### Prompt
Keep the pictures out. Copy every line of the listing exactly.
☆ ☆ ☆
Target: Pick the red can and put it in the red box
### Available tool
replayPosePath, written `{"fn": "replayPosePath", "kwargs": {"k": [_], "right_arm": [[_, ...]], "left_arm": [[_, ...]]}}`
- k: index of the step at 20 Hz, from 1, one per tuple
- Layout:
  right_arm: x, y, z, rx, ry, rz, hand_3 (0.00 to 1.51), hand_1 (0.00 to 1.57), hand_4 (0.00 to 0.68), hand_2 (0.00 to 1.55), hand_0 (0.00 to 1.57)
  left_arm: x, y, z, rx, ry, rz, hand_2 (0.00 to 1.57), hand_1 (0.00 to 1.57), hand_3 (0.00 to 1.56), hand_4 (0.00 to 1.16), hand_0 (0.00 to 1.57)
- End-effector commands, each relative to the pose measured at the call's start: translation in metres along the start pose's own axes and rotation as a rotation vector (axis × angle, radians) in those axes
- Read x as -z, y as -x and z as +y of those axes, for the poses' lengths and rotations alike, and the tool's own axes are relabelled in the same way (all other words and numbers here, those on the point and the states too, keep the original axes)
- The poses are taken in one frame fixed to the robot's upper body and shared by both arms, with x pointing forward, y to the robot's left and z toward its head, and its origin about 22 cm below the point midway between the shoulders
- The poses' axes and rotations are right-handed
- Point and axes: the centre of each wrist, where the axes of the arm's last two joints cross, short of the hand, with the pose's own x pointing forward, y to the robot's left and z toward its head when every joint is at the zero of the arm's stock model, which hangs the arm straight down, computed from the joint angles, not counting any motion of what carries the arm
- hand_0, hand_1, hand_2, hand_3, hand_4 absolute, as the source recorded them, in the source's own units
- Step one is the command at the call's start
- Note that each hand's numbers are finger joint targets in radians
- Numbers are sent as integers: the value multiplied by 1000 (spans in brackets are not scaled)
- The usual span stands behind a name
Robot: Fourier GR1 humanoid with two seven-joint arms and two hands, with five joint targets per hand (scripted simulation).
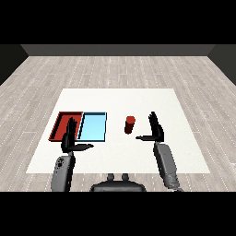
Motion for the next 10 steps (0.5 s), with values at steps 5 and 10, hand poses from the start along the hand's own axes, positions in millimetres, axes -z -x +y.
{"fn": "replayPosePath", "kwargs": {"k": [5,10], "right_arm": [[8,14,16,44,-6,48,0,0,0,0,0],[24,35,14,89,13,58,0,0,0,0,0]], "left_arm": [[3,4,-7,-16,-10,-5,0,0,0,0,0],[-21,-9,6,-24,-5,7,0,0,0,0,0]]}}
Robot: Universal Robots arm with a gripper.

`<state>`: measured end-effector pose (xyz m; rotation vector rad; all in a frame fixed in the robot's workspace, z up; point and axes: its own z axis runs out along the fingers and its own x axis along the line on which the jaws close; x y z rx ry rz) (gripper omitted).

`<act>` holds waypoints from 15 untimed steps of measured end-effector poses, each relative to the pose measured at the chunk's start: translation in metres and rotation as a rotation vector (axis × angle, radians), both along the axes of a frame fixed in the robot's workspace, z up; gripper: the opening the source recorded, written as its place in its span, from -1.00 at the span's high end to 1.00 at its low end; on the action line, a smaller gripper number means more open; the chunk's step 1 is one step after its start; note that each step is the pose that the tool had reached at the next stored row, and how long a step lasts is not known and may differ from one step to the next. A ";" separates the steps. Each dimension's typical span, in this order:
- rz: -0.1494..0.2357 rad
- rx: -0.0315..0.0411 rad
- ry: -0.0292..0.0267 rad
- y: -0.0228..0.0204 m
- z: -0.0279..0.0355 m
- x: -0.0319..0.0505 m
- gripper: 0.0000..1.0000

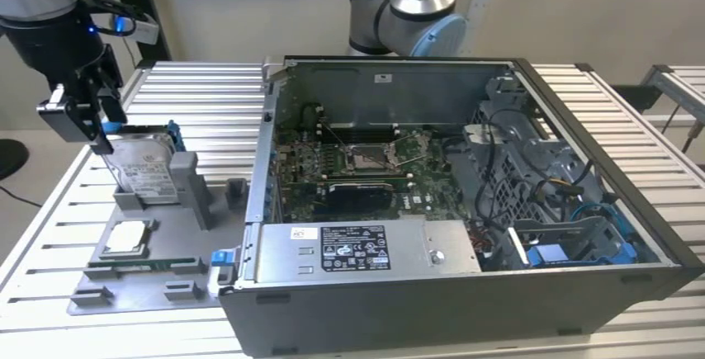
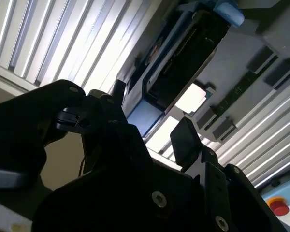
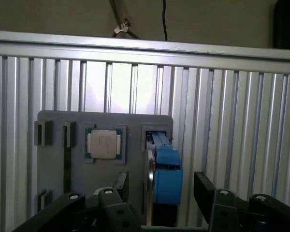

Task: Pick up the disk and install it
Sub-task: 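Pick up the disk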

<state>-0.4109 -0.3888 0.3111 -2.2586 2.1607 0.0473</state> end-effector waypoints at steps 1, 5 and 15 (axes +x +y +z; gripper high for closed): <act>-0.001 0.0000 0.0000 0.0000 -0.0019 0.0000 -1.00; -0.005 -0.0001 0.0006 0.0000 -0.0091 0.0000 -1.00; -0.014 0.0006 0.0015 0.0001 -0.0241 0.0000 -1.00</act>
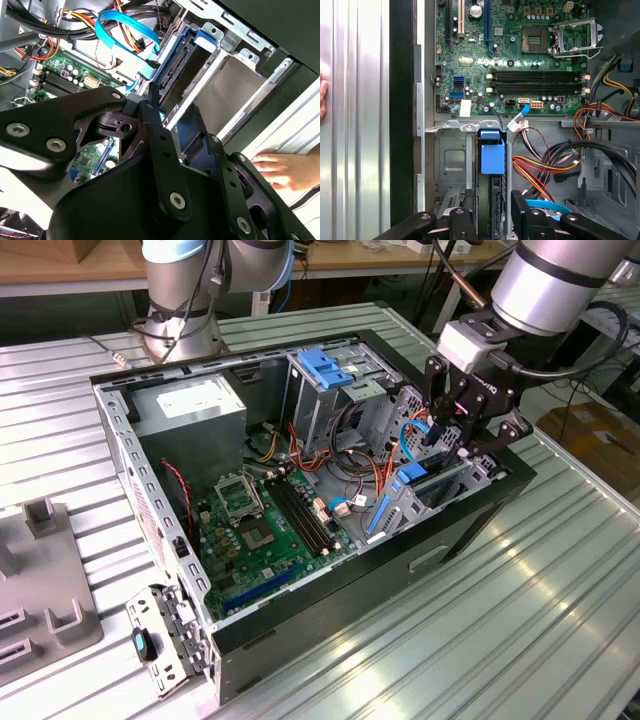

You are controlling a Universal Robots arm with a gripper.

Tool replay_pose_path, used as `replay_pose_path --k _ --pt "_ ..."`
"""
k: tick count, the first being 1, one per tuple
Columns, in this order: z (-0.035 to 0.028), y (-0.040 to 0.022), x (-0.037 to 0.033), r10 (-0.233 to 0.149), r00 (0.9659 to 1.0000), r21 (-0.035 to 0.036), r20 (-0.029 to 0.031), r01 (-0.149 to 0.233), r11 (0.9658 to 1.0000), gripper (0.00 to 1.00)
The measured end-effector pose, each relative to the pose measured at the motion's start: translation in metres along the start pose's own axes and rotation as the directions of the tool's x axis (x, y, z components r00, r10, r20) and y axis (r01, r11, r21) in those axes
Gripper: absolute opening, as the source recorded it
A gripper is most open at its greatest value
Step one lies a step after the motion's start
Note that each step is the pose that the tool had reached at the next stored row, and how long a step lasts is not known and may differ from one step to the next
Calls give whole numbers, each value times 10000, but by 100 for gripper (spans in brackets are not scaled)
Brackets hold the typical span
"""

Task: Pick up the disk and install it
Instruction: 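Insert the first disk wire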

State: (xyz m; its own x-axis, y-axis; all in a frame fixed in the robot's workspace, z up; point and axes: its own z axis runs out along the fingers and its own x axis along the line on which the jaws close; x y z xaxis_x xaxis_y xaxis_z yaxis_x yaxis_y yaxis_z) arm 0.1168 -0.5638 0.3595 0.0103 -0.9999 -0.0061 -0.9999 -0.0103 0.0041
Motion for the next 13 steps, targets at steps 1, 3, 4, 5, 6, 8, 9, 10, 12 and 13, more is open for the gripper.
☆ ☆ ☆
### Your response
Target: Pick the red can and put it in the red box
### Available tool
replayPosePath, written `{"fn": "replayPosePath", "kwargs": {"k": [_], "right_arm": [[_, ...]], "left_arm": [[_, ...]]}}`
- k: index of the step at 20 Hz, from 1, one per tuple
- Layout:
  right_arm: x, y, z, rx, ry, rz, hand_3 (0.00 to 1.51), hand_1 (0.00 to 1.57), hand_4 (0.00 to 0.68), hand_2 (0.00 to 1.55), hand_0 (0.00 to 1.57)
  left_arm: x, y, z, rx, ry, rz, hand_2 (0.00 to 1.57), hand_1 (0.00 to 1.57), hand_3 (0.00 to 1.56), hand_4 (0.00 to 1.16), hand_0 (0.00 to 1.57)
- End-effector commands, each relative to the pose measured at the call's start: translation in metres along the start pose's own axes and rotation as a rotation vector (axis × angle, radians) in those axes
- Read x as -z, y as -x and z as +y of those axes, for the poses' lengths and rotations alike, and the tool's own axes are relabelled in the same way (all other words and numbers here, those on the point and the states too, keep the original axes)
- The poses are taken in one frame fixed to the robot's upper body and shared by both arms, with x pointing forward, y to the robot's left and z toward its head, and its origin about 22 cm below the point midway between the shoulders
- The poses' axes and rotations are right-handed
- Point and axes: the centre of each wrist, where the axes of the arm's last two joints cross, short of the hand, with the pose's own x pointing forward, y to the robot's left and z toward its head when every joint is at the zero of the arm's stock model, which hangs the arm straight down, computed from the joint angles, not counting any motion of what carries the arm
- hand_0, hand_1, hand_2, hand_3, hand_4 absolute, as the source recorded them, in the source's own units
- Step one is the command at the call's start
- Note that each hand's numbers are finger joint targets in radians
- Numbers are sent as integers: the value multiplied by 1000 (spans in brackets are not scaled)
- The usual span stands behind a name
Robot: Fourier GR1 humanoid with two seven-joint arms and two hands, with five joint targets per hand (scripted simulation).
Motion for the next 10 steps (0.5 s), with values at steps 5 and 10, hand poses from the start along the hand's own axes, positions in millimetres, axes -z -x +y.
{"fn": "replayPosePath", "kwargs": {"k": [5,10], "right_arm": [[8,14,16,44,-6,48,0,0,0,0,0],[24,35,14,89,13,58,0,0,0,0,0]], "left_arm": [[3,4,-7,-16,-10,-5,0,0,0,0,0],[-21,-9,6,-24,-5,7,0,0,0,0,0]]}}
Robot: Universal Robots arm with a gripper.

`<state>`: measured end-effector pose (xyz m; rotation vector rad; all in a frame fixed in the robot's workspace, z up; point and axes: its own z axis runs out along the fingers and its own x axis along the line on which the jaws close; x y z rx ry rz) (gripper omitted).

`<act>` holds waypoints from 15 untimed steps of measured end-effector poses, each relative to the pose measured at the chunk's start: translation in metres and rotation as a rotation vector (axis × angle, radians), both along the axes of a frame fixed in the robot's workspace, z up; gripper: the opening the source recorded, written as its place in its span, from -1.00 at the span's high end to 1.00 at its low end; on the action line, a smaller gripper number means more open; the chunk's step 1 is one step after its start; note that each step is the pose that the tool had reached at the next stored row, and how long a step lasts is not known and may differ from one step to the next. A ";" separates the steps. Each dimension's typical span, in this order:
- rz: -0.1494..0.2357 rad
- rx: -0.0315..0.0411 rad
- ry: -0.0292..0.0267 rad
- y: -0.0228..0.0204 m
- z: -0.0279..0.0355 m
- x: -0.0319..0.0505 m
- gripper: 0.0000..1.0000


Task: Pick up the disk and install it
Sub-task: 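Pick up the disk
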
<state>-0.4109 -0.3888 0.3111 -2.2586 2.1607 0.0473</state> end-effector waypoints at steps 1, 5 and 15 (axes +x +y +z; gripper high for closed): <act>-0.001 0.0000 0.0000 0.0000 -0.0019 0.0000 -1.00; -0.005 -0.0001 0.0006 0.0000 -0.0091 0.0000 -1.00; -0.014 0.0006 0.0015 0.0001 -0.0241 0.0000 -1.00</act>

You are controlling a Universal Robots arm with a gripper.

Tool replay_pose_path, used as `replay_pose_path --k _ --pt "_ ..."`
"""
k: tick count, the first being 1, one per tuple
Columns, in this order: z (-0.035 to 0.028), y (-0.040 to 0.022), x (-0.037 to 0.033), r10 (-0.233 to 0.149), r00 (0.9659 to 1.0000), r21 (-0.035 to 0.036), r20 (-0.029 to 0.031), r01 (-0.149 to 0.233), r11 (0.9658 to 1.0000), gripper (0.00 to 1.00)
The measured end-effector pose, each relative to the pose measured at the motion's start: translation in metres along the start pose's own axes and rotation as the directions of the tool's x axis (x, y, z components r00, r10, r20) and y axis (r01, r11, r21) in those axes
Gripper: absolute opening, as the source recorded it
A gripper is most open at its greatest value
Step one lies a step after the motion's start
Note that each step is the pose that the tool had reached at the next stored row, and how long a step lasts is not known and may differ from one step to the next
Calls give whole numbers, each value times 10000, but by 100 for gripper (spans in brackets are not scaled)
Brackets hold the typical span
"""

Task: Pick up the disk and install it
Instruction: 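Insert the first disk wire
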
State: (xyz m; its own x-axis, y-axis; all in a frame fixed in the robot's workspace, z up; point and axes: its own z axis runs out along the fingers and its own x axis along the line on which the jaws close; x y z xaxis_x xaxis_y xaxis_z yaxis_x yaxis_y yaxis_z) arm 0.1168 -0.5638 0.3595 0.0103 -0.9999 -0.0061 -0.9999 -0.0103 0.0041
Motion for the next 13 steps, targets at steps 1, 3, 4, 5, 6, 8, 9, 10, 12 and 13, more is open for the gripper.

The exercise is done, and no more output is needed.